- Exercise goal -
Please reproduce the listing word for word. Pictures stay out.

- Collected data -
§ §

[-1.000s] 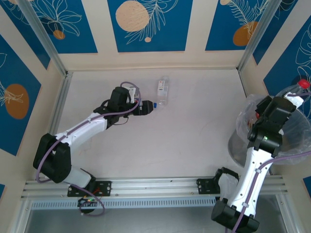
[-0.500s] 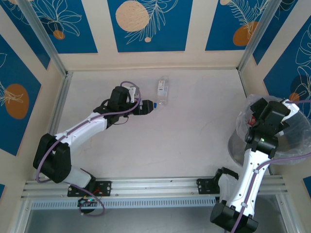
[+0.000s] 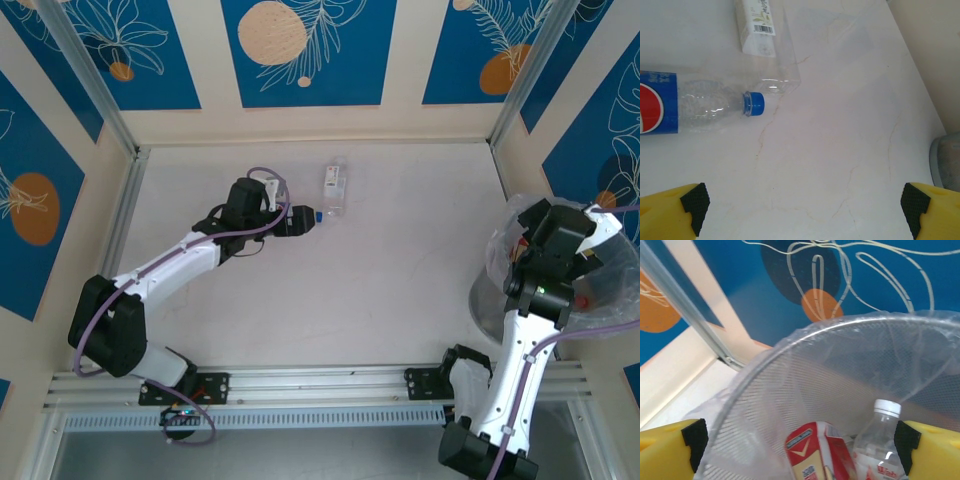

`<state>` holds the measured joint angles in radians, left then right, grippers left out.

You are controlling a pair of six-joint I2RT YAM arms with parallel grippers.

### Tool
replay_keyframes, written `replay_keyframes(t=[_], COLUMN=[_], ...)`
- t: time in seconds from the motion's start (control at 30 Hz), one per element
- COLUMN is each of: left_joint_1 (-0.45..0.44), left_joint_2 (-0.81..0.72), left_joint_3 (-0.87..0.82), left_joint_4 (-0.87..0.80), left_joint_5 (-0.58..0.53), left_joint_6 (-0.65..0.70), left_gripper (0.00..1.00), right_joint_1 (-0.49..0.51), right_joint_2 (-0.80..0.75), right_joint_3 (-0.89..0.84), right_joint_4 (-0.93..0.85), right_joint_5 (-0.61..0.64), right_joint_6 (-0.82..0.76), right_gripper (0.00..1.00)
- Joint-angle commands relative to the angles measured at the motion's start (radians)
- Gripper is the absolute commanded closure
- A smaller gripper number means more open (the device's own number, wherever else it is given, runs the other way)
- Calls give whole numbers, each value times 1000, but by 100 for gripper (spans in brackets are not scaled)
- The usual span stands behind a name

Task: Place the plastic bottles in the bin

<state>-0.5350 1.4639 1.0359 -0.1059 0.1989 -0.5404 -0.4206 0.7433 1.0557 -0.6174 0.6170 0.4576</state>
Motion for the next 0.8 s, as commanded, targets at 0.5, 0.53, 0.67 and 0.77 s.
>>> replay_keyframes(t=[0.5, 0.53, 0.67, 0.77], left_joint_1=[21, 20, 20, 20], left_joint_2=[59, 70, 115, 139], left_joint_3=[93, 103, 145, 157], left_joint_4=[-219, -230, -331, -331], left_joint_5=[-248, -249, -328, -356], left_joint_6=[-157, -182, -354, -430], left_gripper=[1, 0, 0, 0], right_joint_1=[340, 363, 413, 433], right_joint_2=[105, 116, 121, 114], right_joint_3=[84, 82, 29, -33], right_joint_4=[96, 99, 161, 248], right_joint_5=[-512, -516, -614, -710], right_joint_6=[-10, -10, 13, 44], right_gripper=[0, 0, 0, 0])
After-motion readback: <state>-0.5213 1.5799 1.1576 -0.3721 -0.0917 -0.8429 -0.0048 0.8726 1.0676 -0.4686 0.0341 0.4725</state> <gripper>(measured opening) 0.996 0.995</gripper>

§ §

- Final answer -
[-1.000s] 
[-0.500s] 
[+0.000s] 

`<state>` holds the measured joint angles in radians, left then right, grippers left out.

You are controlling a pair of six-joint I2RT YAM arms with parallel grippers.

### Tool
replay_keyframes, written `replay_keyframes(t=[_], COLUMN=[_], ...)`
- t: time in seconds from the motion's start (control at 30 Hz), one per element
- COLUMN is each of: left_joint_1 (-0.45..0.44), left_joint_2 (-0.81..0.72), left_joint_3 (-0.87..0.82), left_joint_4 (-0.87..0.80), left_joint_5 (-0.58..0.53), left_joint_6 (-0.65..0.70), left_gripper (0.00..1.00), right_joint_1 (-0.49..0.51), right_joint_2 (-0.80..0.75), right_joint_3 (-0.89..0.84), right_joint_4 (-0.93..0.85), right_joint_5 (-0.61..0.64), right_joint_6 (-0.82..0.76), right_gripper (0.00..1.00)
- Joint-angle commands relative to the angles measured at the motion's start (radians)
- Gripper is the absolute commanded closure
- A smaller gripper number means more open (the device's own number, wherever else it is given, runs the other way)
- Calls give whole numbers, each value times 1000, but by 100 for gripper (spans in brackets are not scaled)
- The usual span stands behind a name

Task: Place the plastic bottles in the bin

<state>-0.5350 1.4639 1.0359 -0.1059 0.1989 -0.5404 -0.4206 0.7433 1.0557 -0.6174 0.6170 0.4576</state>
Motion for the next 0.8 s, as commanded, targets at 0.5, 0.53, 0.67 and 0.77 s.
>>> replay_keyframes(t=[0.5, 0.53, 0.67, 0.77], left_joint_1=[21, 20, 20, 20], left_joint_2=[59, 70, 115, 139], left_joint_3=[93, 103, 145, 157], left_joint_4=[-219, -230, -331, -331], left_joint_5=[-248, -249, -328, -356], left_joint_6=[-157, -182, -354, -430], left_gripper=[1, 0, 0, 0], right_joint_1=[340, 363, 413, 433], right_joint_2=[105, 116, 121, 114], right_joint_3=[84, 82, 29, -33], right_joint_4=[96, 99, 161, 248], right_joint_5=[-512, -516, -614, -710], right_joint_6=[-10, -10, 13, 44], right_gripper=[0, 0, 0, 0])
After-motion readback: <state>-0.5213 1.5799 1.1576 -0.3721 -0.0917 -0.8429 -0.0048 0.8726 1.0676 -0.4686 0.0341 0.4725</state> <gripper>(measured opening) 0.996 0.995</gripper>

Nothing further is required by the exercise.